Hi Knightfall! Very nice maps, but I do have one major nit to pick...
The arrangement of rivers and inland lakes seems *very* unrealistic to me. Let's look at the rivers first: A typical river watershed consists of several smaller streams joining together (typically coming from mountainous regions) into a larger river, and then flowing into the sea. Only
very rarely do you see a river split into two (typically in a delta near the river mouth), or even forming a loop. A real river will almost always carve out one of the two branches deeper than the other, and then just follow the path of least resistance.
Your rivers are almost exactly the opposite: they tend to start relatively wide, split into several smaller streams and
then flow to the sea. In fact, several of your maps would look a lot more realistic if you were to reverse the direction of flow in the rivers!
For example, on your "Kingdom of Thallin (north)" map, the branching pattern of the rivers indicates the water should be flowing from the bottom to the top left. On the "Lake Nest Region (West)" map, the "Riviere de Vie" looks like it flows left to right. On the "Duchy of Minar" map, all rivers seem to be flowing
towards the Sunus Mountains (and you even seem to have one river crossing another in the center of the map).
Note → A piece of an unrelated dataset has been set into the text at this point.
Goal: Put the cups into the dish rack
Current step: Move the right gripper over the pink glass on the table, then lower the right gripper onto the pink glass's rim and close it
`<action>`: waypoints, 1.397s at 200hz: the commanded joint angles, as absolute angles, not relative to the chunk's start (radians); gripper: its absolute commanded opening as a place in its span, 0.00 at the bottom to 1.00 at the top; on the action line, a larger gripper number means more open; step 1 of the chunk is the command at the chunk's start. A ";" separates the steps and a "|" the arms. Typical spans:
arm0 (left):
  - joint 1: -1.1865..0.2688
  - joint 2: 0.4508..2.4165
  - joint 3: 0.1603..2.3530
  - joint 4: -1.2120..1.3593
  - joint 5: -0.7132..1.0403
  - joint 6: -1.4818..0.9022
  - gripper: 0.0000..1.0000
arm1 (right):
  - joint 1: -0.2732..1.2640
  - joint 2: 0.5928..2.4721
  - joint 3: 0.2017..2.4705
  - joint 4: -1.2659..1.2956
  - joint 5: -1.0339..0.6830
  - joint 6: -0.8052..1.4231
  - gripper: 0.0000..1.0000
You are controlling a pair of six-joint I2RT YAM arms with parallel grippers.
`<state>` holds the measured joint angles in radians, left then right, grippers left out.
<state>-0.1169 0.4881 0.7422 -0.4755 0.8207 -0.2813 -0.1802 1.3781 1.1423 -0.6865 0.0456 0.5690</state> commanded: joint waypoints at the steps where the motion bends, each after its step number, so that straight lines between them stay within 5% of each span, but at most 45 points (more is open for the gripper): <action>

On the "Guardian Bay Region" map all the rivers seem to be flowing bottom left to top right, etc... On the "Kingdom of Ahamudia" map for example they
do flow in the correct direction.
Loops: you have a loop of rivers on the "Eastern Shores", "Ragik Peninsula (east)", "Northwest Malecade", "Lion Mountain Peninsula (south)", "Harqual's West Coast", and probably some of the other maps.
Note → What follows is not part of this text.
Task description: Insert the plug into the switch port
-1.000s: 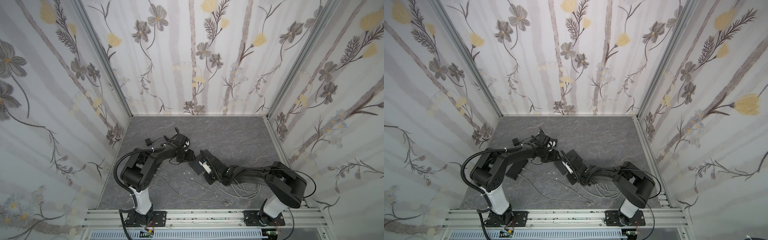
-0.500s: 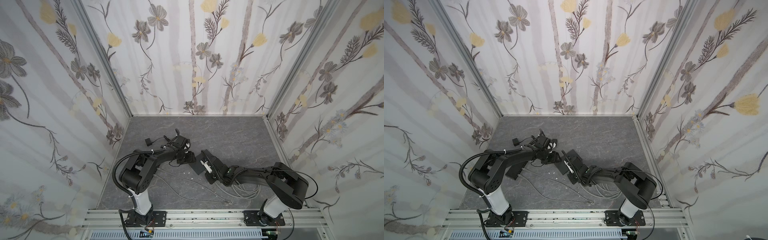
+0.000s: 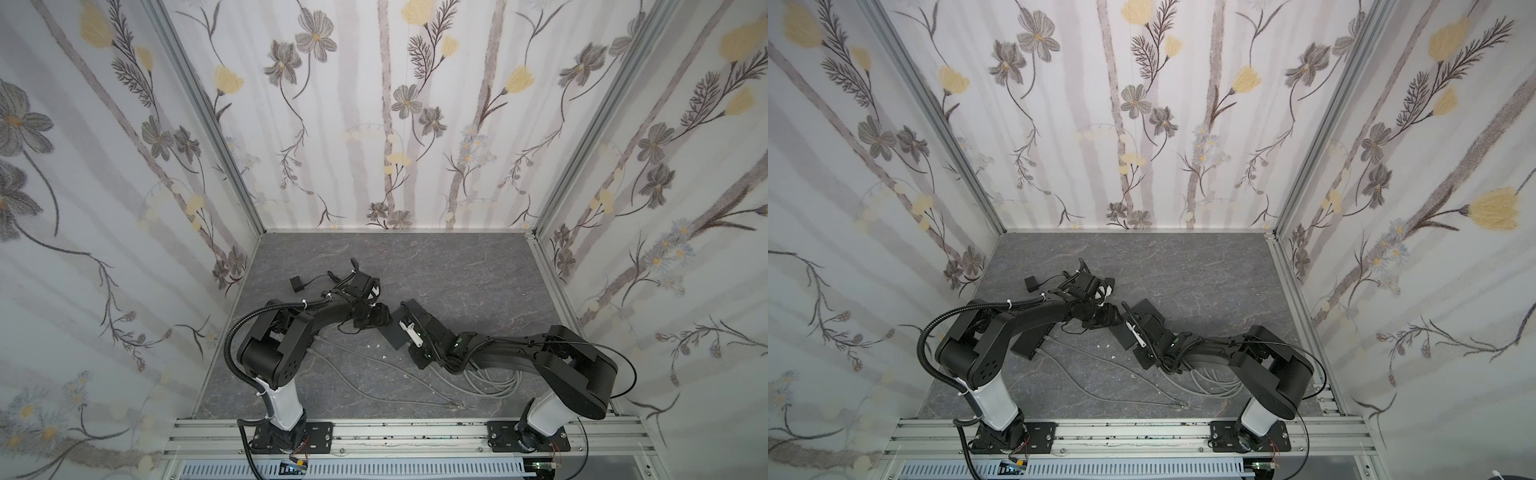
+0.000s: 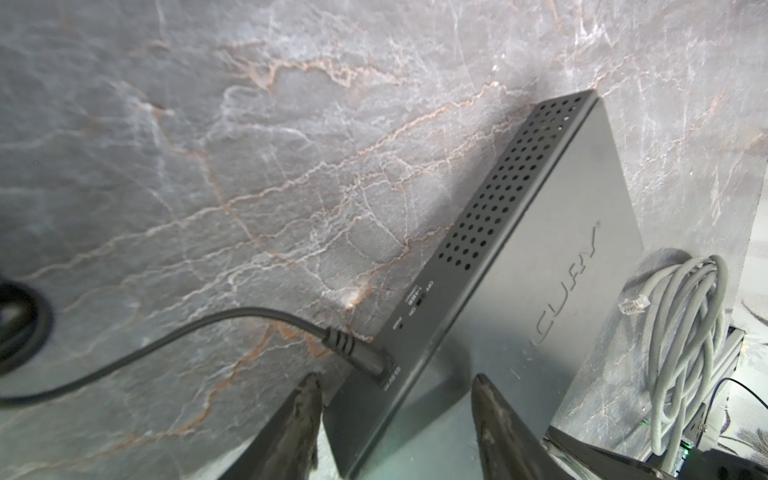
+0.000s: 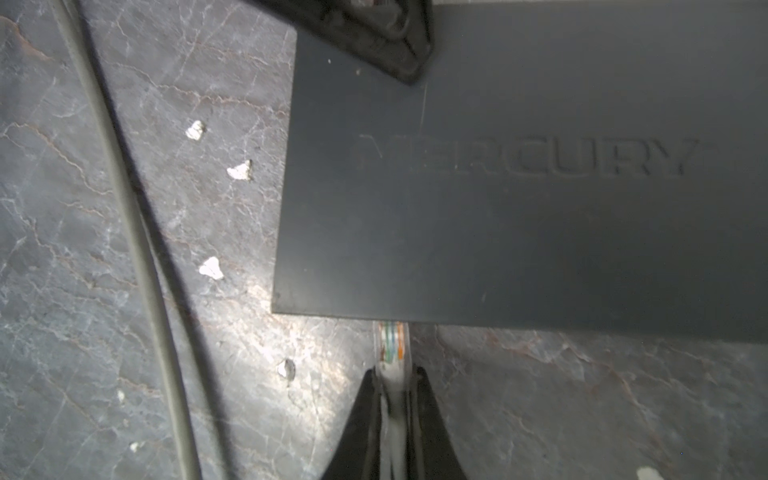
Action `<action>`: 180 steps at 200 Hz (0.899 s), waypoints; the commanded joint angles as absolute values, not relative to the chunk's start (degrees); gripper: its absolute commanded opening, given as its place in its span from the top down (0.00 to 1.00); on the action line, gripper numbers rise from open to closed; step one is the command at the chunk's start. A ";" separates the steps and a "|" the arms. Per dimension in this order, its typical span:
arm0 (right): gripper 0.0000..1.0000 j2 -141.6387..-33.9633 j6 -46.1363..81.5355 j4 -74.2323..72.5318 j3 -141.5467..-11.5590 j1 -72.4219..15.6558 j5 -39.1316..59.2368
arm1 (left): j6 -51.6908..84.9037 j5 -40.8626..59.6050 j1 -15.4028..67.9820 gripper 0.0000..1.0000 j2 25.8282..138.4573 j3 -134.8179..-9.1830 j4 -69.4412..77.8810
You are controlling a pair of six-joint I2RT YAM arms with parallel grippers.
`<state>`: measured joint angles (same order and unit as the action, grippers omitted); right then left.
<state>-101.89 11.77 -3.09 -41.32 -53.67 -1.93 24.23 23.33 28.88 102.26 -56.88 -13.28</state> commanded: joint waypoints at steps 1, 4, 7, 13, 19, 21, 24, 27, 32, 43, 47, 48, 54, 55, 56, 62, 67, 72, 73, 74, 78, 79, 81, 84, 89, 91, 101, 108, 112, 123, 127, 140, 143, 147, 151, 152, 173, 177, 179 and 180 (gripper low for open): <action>1.00 -102.18 12.65 -6.06 -41.84 -53.97 -3.22 | 24.91 22.98 29.18 0.41 102.43 -56.66 -15.61; 1.00 -102.18 12.67 -6.20 -41.84 -53.99 -3.37 | 24.91 22.96 29.18 0.41 102.47 -56.62 -15.60; 1.00 -102.12 12.75 -6.16 -41.84 -54.07 -3.50 | 24.95 22.96 29.18 0.41 102.38 -56.61 -15.56; 1.00 -102.04 12.87 -6.32 -41.75 -54.06 -3.64 | 24.99 22.94 29.27 0.41 102.35 -56.52 -15.63; 1.00 -102.00 12.91 -6.51 -41.75 -54.06 -3.80 | 25.10 22.93 29.33 0.40 102.32 -56.40 -15.52; 1.00 -102.03 12.96 -6.57 -41.70 -54.08 -3.85 | 25.08 22.92 29.42 0.41 102.26 -56.38 -15.52; 1.00 -102.04 13.00 -6.63 -41.68 -54.09 -3.93 | 25.13 22.91 29.48 0.41 102.30 -56.34 -15.53; 1.00 -102.13 13.09 -6.76 -41.74 -54.13 -4.00 | 25.17 22.80 29.53 0.41 102.28 -56.26 -15.49; 1.00 -102.18 13.14 -6.77 -41.75 -54.14 -4.18 | 25.18 22.83 29.62 0.41 102.22 -56.17 -15.47; 1.00 -102.31 13.25 -7.07 -41.72 -54.14 -4.46 | 25.26 22.83 29.79 0.41 102.13 -55.97 -15.35; 1.00 -102.43 13.28 -7.16 -41.75 -54.15 -4.59 | 25.35 22.77 29.77 0.41 102.07 -55.90 -15.34; 1.00 -102.50 13.27 -7.18 -41.70 -54.14 -4.58 | 25.37 22.77 29.78 0.41 102.06 -55.90 -15.32; 1.00 -102.64 13.40 -7.36 -41.75 -54.15 -4.70 | 25.35 22.90 29.78 0.41 102.06 -55.80 -15.33; 1.00 -102.69 13.42 -7.37 -41.75 -54.19 -4.72 | 25.33 22.92 29.83 0.41 102.05 -55.81 -15.36; 1.00 -102.67 13.44 -7.42 -41.75 -54.16 -4.73 | 25.36 22.88 29.86 0.41 102.05 -55.81 -15.33; 1.00 -102.72 13.53 -7.55 -41.75 -54.15 -4.98 | 25.32 22.98 29.89 0.41 102.20 -55.81 -15.32; 1.00 -102.85 13.61 -7.64 -41.75 -54.21 -5.14 | 25.39 23.03 29.94 0.41 102.15 -55.77 -15.26; 1.00 -102.96 13.70 -7.63 -41.80 -54.16 -5.38 | 25.39 23.10 29.93 0.41 102.19 -55.78 -15.22; 1.00 -102.94 13.75 -7.59 -41.82 -54.15 -5.41 | 25.40 23.11 29.95 0.41 102.20 -55.80 -15.21; 1.00 -102.93 13.82 -7.53 -41.83 -54.15 -5.47 | 25.40 23.11 29.96 0.41 102.21 -55.76 -15.21; 1.00 -102.99 13.80 -7.47 -41.89 -54.21 -5.75 | 25.36 23.14 29.97 0.41 102.15 -55.80 -15.23; 1.00 -103.04 13.89 -7.43 -41.91 -54.18 -5.82 | 25.33 23.13 29.97 0.41 102.18 -55.81 -15.26; 1.00 -103.08 13.89 -7.42 -41.92 -54.15 -5.98 | 25.34 23.18 29.95 0.41 102.19 -55.81 -15.24; 1.00 -103.02 13.89 -7.39 -41.92 -54.16 -6.24 | 25.34 23.16 29.97 0.41 102.21 -55.81 -15.26; 1.00 -103.01 14.02 -7.38 -41.92 -54.16 -6.55 | 25.32 23.13 29.93 0.41 102.22 -55.64 -15.29; 1.00 -103.01 14.05 -7.38 -41.92 -54.19 -6.69 | 25.38 23.21 29.96 0.41 102.22 -55.64 -15.23; 1.00 -102.96 14.30 -7.60 -41.93 -54.19 -7.11 | 25.33 23.25 30.05 0.41 102.22 -55.60 -15.13; 1.00 -102.93 14.64 -7.73 -42.00 -54.14 -7.40 | 25.36 23.28 30.02 0.41 102.21 -55.66 -15.19; 1.00 -102.93 14.80 -7.88 -42.03 -54.15 -7.53 | 25.33 23.28 29.97 0.41 102.14 -55.67 -15.17; 1.00 -102.99 15.10 -8.38 -42.06 -54.20 -7.43 | 25.39 23.35 30.06 0.41 102.22 -55.63 -15.05; 1.00 -102.95 15.21 -8.58 -42.10 -54.23 -7.26 | 25.39 23.36 30.06 0.41 102.22 -55.68 -15.06; 1.00 -103.05 15.40 -9.41 -42.10 -54.30 -6.80 | 25.40 23.34 30.06 0.41 102.23 -55.71 -15.06; 1.00 -103.01 15.52 -9.66 -42.10 -54.31 -6.71 | 25.32 23.35 30.10 0.41 102.22 -55.69 -15.11; 1.00 -103.06 15.50 -9.82 -42.21 -54.40 -6.53 | 25.35 23.40 30.11 0.42 102.15 -55.70 -15.12; 1.00 -103.09 15.55 -10.07 -42.25 -54.46 -6.44 | 25.34 23.45 30.14 0.42 102.21 -55.66 -15.05; 1.00 -103.09 15.56 -10.09 -42.26 -54.48 -6.43 | 25.32 23.46 30.15 0.42 102.21 -55.65 -15.08; 1.00 -103.57 15.67 -10.70 -42.45 -54.81 -6.24 | 25.31 23.58 30.25 0.42 102.31 -55.77 -15.10; 1.00 -103.66 15.65 -10.80 -42.45 -54.85 -6.17 | 25.27 23.63 30.24 0.42 102.40 -55.80 -15.12; 1.00 -103.68 15.65 -10.83 -42.45 -54.89 -6.16 | 25.30 23.71 30.28 0.42 102.42 -55.76 -15.12; 1.00 -103.69 15.60 -10.82 -42.45 -54.91 -6.11 | 25.22 23.72 30.30 0.42 102.45 -55.79 -15.07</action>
<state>-103.11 14.52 -5.30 -41.71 -54.52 -6.46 24.43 22.57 29.80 101.93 -56.14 -12.29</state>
Lakes: you have an amazing multitude of very large lakes on your maps. Several of which are so close to the ocean they would probably have emptied out into it by erosion over the course of the millenia. For example, your "Harqual Continent Overview" map on this page has a large elongated lake in the top middle, almost hugging the coast over most of its length, with no exits to the ocean. You could only get a feature like that if there was a ring of mountains all along the lake borders, isolating it from the ocean. Likewise with the large lake on the island in the top left of the map.
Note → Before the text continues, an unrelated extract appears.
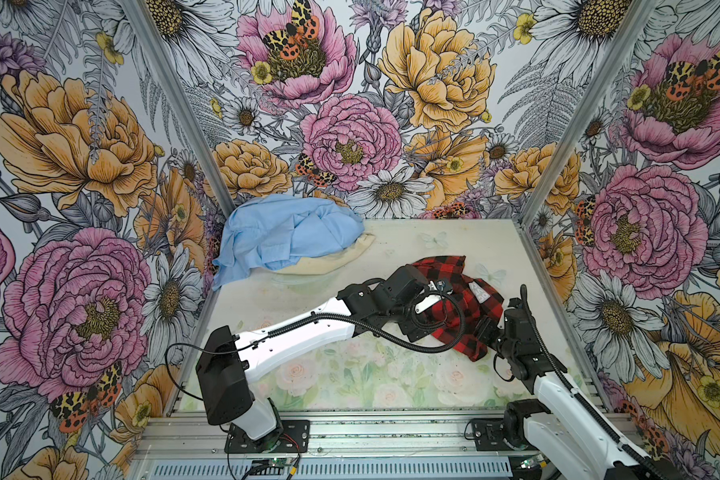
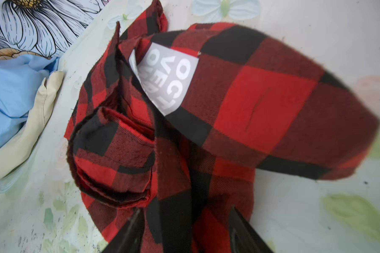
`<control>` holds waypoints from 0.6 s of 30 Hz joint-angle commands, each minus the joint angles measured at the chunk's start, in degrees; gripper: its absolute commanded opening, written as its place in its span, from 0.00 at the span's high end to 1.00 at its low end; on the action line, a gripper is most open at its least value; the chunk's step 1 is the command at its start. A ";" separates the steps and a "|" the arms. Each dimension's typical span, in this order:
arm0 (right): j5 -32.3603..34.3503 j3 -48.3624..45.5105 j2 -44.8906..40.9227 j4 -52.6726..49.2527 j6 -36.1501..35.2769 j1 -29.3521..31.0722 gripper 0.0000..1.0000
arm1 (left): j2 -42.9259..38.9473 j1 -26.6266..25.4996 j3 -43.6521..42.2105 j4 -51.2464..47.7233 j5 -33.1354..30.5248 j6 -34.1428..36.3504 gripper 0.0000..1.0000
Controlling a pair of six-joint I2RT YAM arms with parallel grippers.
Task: Pick out a specific cloth from the pile
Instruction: 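Grasp the plaid shirt with the right gripper while the left gripper releases it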
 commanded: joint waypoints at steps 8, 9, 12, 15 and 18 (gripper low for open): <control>1.36 8.64 8.39 -2.28 -0.49 2.70 0.99 | -5.44 4.76 -1.95 5.16 0.68 -7.11 0.01; 1.31 11.24 9.03 -3.35 -1.19 2.60 1.00 | -5.78 5.51 -2.13 5.54 0.99 -7.59 0.01; 1.58 26.60 11.86 -9.54 -4.30 2.59 1.00 | -7.20 8.05 -3.03 6.99 2.30 -9.16 0.01; 1.19 46.45 17.98 -16.00 -7.51 2.00 1.00 | -8.67 10.76 -4.29 9.17 4.40 -10.94 0.01; 0.35 71.66 28.57 -24.34 -10.58 0.10 1.00 | -10.15 13.01 -5.63 11.08 6.76 -11.35 0.01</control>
Look at an atlas of our own world: how many actual lakes can you see on a continental map? The North American Great Lakes are
definitely an exception to the norm. If Harqual is about the same size of North America, you just placed about 10-20 Great Lakes on the same surface area!
Also, a large lake typically forms in a fairly flat landscape, exceptions notwithstanding. However, the shape of your continents seems to indicate a very rocky geography. Compare the outlines of Harqual and Janardun with those of continents on earth for example: yours almost look like partially submerged mountain ridges. And mountain lakes tend to be
much smaller...
I don't want to sound overly critical here. I have definitely enjoyed seeing your maps, and I appreciate how much time and effort must have gone into them. But the weirdness of the whole hydrology is something that just jumps out at me.
Of course, it's always possible that your world simply has a very strong God of the Rivers and Lakes. With a little magic, anything's possible.